→ **Activity**:
Repeat the full listing, word for word.
*** Opening Exercise data ***
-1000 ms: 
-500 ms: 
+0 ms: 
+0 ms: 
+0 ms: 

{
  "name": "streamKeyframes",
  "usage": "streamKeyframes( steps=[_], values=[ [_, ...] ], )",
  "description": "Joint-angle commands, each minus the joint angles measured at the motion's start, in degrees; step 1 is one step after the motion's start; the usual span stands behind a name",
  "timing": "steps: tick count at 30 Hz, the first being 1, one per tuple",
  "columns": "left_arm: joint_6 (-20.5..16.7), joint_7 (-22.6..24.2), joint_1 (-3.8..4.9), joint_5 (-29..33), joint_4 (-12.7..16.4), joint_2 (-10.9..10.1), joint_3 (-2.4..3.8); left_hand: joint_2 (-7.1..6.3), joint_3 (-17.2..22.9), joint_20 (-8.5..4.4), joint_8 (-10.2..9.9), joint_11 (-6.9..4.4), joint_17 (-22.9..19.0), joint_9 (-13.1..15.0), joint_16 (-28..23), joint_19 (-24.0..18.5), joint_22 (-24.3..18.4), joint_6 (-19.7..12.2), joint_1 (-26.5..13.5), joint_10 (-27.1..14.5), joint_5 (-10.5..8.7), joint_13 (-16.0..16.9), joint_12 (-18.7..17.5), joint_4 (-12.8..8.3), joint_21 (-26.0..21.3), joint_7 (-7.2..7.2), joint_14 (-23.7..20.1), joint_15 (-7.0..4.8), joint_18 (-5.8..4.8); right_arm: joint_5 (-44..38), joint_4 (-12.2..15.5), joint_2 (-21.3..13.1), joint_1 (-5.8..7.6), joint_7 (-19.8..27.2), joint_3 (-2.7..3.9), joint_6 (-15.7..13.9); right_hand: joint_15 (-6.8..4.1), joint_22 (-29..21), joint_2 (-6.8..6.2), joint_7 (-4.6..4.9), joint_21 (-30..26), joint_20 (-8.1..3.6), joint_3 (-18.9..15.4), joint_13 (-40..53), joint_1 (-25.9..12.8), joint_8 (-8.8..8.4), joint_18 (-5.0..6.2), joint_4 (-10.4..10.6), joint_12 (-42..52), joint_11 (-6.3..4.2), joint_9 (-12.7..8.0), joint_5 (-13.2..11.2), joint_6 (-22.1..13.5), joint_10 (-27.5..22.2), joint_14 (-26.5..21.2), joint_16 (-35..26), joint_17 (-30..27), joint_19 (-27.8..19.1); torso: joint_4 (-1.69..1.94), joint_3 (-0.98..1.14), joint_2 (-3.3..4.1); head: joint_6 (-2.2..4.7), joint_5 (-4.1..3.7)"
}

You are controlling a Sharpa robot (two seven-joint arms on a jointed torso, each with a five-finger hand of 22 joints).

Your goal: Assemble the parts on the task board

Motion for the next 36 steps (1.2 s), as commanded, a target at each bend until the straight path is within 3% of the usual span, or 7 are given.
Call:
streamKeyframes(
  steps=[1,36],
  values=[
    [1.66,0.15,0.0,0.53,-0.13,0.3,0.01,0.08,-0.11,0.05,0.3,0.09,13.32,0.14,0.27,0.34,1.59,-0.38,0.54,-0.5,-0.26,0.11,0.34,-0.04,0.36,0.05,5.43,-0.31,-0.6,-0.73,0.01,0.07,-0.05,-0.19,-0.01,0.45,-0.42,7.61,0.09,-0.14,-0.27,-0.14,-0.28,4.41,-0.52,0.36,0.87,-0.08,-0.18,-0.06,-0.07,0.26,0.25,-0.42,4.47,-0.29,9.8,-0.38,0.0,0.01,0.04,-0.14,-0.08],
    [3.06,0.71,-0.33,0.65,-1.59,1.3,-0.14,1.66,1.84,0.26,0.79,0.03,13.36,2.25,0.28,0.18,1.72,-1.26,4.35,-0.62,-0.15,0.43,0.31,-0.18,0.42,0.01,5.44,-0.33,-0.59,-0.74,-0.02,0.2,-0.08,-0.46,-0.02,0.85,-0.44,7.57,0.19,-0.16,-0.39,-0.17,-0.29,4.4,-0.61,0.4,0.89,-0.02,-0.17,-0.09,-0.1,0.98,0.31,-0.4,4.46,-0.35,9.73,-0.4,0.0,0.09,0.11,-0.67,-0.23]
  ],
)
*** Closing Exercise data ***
→ **Answer section**:
-1000 ms: 
-500 ms: 
+0 ms: 
+0 ms: 
+0 ms: 

{
  "name": "streamKeyframes",
  "usage": "streamKeyframes( steps=[_], values=[ [_, ...] ], )",
  "description": "Joint-angle commands, each minus the joint angles measured at the motion's start, in degrees; step 1 is one step after the motion's start; the usual span stands behind a name",
  "timing": "steps: tick count at 30 Hz, the first being 1, one per tuple",
  "columns": "left_arm: joint_6 (-20.5..16.7), joint_7 (-22.6..24.2), joint_1 (-3.8..4.9), joint_5 (-29..33), joint_4 (-12.7..16.4), joint_2 (-10.9..10.1), joint_3 (-2.4..3.8); left_hand: joint_2 (-7.1..6.3), joint_3 (-17.2..22.9), joint_20 (-8.5..4.4), joint_8 (-10.2..9.9), joint_11 (-6.9..4.4), joint_17 (-22.9..19.0), joint_9 (-13.1..15.0), joint_16 (-28..23), joint_19 (-24.0..18.5), joint_22 (-24.3..18.4), joint_6 (-19.7..12.2), joint_1 (-26.5..13.5), joint_10 (-27.1..14.5), joint_5 (-10.5..8.7), joint_13 (-16.0..16.9), joint_12 (-18.7..17.5), joint_4 (-12.8..8.3), joint_21 (-26.0..21.3), joint_7 (-7.2..7.2), joint_14 (-23.7..20.1), joint_15 (-7.0..4.8), joint_18 (-5.8..4.8); right_arm: joint_5 (-44..38), joint_4 (-12.2..15.5), joint_2 (-21.3..13.1), joint_1 (-5.8..7.6), joint_7 (-19.8..27.2), joint_3 (-2.7..3.9), joint_6 (-15.7..13.9); right_hand: joint_15 (-6.8..4.1), joint_22 (-29..21), joint_2 (-6.8..6.2), joint_7 (-4.6..4.9), joint_21 (-30..26), joint_20 (-8.1..3.6), joint_3 (-18.9..15.4), joint_13 (-40..53), joint_1 (-25.9..12.8), joint_8 (-8.8..8.4), joint_18 (-5.0..6.2), joint_4 (-10.4..10.6), joint_12 (-42..52), joint_11 (-6.3..4.2), joint_9 (-12.7..8.0), joint_5 (-13.2..11.2), joint_6 (-22.1..13.5), joint_10 (-27.5..22.2), joint_14 (-26.5..21.2), joint_16 (-35..26), joint_17 (-30..27), joint_19 (-27.8..19.1); torso: joint_4 (-1.69..1.94), joint_3 (-0.98..1.14), joint_2 (-3.3..4.1); head: joint_6 (-2.2..4.7), joint_5 (-4.1..3.7)"
}

You are controlling a Sharpa robot (two seven-joint arms on a jointed torso, each with a five-finger hand of 22 joints).

Your goal: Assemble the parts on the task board

Motion for the next 36 steps (1.2 s), as commanded, a target at each bend until the straight path is within 3% of the usual span, or 7 are given.
Call:
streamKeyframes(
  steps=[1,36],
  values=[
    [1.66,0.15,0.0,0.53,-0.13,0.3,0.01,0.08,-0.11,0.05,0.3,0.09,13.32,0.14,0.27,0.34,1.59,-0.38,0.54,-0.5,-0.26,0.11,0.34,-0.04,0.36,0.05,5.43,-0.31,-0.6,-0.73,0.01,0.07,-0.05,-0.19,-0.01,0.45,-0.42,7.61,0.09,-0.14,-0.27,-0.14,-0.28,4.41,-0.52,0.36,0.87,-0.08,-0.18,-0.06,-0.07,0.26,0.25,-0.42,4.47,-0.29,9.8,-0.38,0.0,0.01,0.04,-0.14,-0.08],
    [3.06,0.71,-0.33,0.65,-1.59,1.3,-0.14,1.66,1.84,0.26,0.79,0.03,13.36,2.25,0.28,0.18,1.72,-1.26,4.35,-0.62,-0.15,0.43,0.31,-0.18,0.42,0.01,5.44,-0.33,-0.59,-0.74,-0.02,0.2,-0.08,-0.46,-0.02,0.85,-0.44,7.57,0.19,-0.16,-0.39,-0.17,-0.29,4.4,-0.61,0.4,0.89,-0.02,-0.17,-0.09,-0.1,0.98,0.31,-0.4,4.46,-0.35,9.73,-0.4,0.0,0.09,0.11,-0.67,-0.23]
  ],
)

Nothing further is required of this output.